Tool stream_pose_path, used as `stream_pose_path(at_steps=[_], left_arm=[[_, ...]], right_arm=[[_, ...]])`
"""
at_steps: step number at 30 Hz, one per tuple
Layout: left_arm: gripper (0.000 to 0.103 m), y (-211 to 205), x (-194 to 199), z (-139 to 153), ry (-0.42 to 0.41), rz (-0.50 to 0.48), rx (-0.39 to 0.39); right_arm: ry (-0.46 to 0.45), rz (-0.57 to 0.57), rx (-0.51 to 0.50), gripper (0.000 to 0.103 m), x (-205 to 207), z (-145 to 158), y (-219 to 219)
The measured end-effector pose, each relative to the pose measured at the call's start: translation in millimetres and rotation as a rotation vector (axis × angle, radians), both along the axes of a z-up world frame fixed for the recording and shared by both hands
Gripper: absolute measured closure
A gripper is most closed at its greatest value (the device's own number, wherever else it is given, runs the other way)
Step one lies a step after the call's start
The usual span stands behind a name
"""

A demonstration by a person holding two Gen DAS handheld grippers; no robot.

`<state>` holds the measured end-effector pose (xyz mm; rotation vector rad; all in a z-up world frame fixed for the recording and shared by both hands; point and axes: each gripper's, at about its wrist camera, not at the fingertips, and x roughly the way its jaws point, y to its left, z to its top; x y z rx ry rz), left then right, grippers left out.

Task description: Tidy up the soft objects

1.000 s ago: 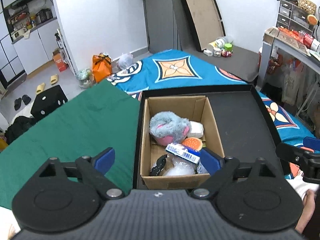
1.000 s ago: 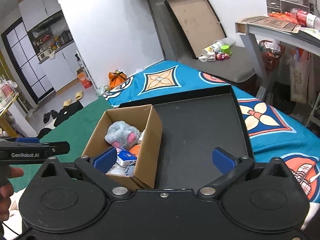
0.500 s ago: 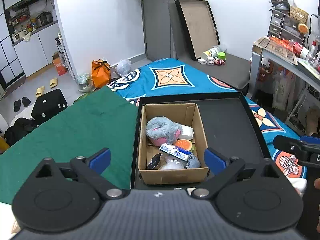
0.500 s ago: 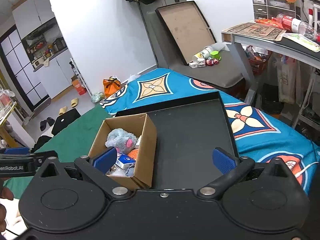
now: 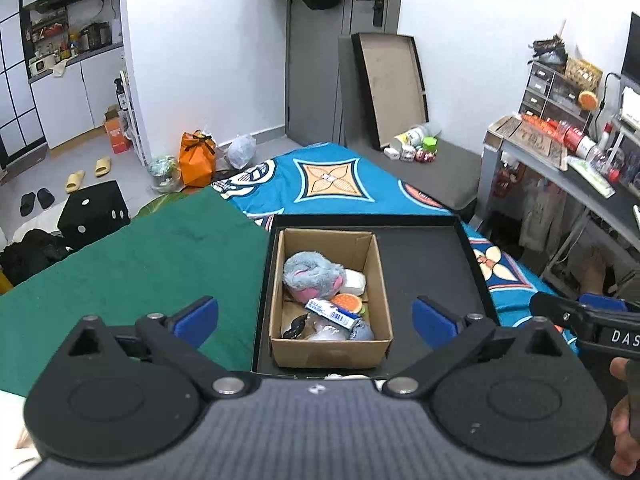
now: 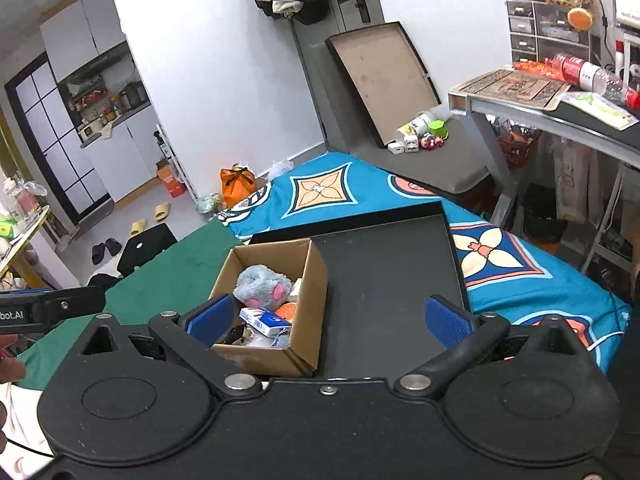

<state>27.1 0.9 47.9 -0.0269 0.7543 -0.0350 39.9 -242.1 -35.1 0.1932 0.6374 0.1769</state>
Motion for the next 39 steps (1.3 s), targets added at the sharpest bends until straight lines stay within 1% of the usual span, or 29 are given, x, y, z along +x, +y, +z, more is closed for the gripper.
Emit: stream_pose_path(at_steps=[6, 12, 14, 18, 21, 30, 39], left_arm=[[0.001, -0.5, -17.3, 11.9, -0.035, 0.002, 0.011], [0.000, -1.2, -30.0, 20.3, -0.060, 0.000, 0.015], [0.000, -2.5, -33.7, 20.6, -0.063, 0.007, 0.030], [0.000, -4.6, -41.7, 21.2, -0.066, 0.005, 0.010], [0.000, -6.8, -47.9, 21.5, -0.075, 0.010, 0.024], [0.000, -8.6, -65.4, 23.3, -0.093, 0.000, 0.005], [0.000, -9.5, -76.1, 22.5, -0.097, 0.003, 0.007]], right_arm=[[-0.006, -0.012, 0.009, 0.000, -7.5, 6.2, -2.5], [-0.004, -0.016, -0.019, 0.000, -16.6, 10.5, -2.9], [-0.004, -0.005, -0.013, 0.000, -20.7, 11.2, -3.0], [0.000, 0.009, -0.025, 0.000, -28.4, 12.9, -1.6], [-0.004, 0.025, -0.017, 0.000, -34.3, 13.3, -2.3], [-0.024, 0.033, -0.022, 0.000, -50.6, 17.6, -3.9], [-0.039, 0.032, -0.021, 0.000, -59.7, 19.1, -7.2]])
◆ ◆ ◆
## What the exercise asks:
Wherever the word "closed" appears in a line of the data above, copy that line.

## Answer:
A gripper is most closed at its greatest value (the device's own number, wherever else it is given, runs the other way)
Motion for the next 39 steps (1.3 s), targets added at the sharpest bends until straight lines stay within 1% of the usual span, or 29 are given, x, y, z along +x, +y, +z, more is closed for the gripper.

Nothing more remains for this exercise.